Conley, president of Local 860, sees it somewhat differently. “If the problems were strictly reimbursement failures by HMOs, Medicare and Medicaid, the hospital management would have been the first to lay out all the facts,” he says. “It may not have been intentional, but somewhere along the line this hospital was mismanaged.”


Westchester Medical Center board member Alfred Del Bello concedes: “It’s our fault. We were charged with running the Medical Center, and whatever the problems are, they have to stop at our doorstep.”


The medical center’s latest attempt at shoring up its finances came in March, when its board of trustees voted unanimously to turn management of the hospital over to Pitts Management Associates of Baton Rouge, LA, a consulting group that previously advised the hospital and the county.
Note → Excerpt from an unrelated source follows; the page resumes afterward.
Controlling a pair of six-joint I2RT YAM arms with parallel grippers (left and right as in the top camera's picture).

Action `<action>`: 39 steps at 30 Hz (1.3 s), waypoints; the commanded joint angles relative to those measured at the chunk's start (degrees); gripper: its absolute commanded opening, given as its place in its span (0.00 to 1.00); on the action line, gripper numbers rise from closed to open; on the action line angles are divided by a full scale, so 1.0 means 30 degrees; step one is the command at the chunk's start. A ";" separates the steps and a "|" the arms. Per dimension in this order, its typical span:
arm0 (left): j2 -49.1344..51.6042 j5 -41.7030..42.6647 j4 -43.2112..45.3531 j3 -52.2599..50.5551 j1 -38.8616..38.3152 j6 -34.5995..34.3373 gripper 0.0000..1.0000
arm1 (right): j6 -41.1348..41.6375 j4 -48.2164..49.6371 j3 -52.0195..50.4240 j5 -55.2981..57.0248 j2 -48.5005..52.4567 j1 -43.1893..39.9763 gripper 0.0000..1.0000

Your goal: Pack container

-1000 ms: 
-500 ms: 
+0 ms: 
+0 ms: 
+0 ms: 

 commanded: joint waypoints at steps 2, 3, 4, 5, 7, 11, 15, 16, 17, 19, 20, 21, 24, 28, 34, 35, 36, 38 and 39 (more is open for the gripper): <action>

Pitts is being paid $375,000 a month for the first three months of its consulting contract—and $325,000 a month thereafter.


Interim President Mary Brown, head of Pitts Management, has said she doubts that there will be further front-line patient-care layoffs. Still, many staffers are nervous. “Five years ago I knew a lot of people who were damn proud to be working for a hospital that specialized in so many different programs,” Conley says, “but now they’re worried about their jobs.”


And the effect of previous layoffs is still being felt. “I was talking to a courier the other night,” says the nurse from Sleepy Hollow, “and I said, ‘Look, I ordered this blood from the blood bank two hours ago, and it hasn’t come yet.’ The courier said to me, ‘You don’t understand. I’m the only courier in the hospital right now.’”


Nevertheless, many observers say that the hospital is in no danger of going under; it is simply too important to fail. But as county and state officials meet with the hospital to try to construct a bailout package, chances are good those footing the bill will be Westchester residents.


The county continues to give the hospital an $85 million line of credit. It also guarantees some of the hospital’s bonds. The county’s bond ratings were lowered this year in part because of the hospital’s poor financial condition.


Not surprisingly, the county government isn’t happy about the situation. “The Medical Center got themselves into this mess,” says Larry Schwartz, the deputy county executive, “and they must demonstrate the will and competency to get themselves out of it. They can’t come back to the county every six to twelve months with hat in hand.”


The current situation has deeply saddened those who have been involved with the hospital for a long time. Del Bello has been close to the Westchester Medical Center since he was Westchester County Executive from 1974 to 1983, when the Medical Center was built.         


“My wife picked out the brick for the main building,” he says, “which is why I go home at night crying about what’s happened to it.”


Nick Engstrom is a freelance journalist. He has written for this magazine as well as the Columbia Journalism Review and the Cambodia Daily newspaper in Phnom Penh.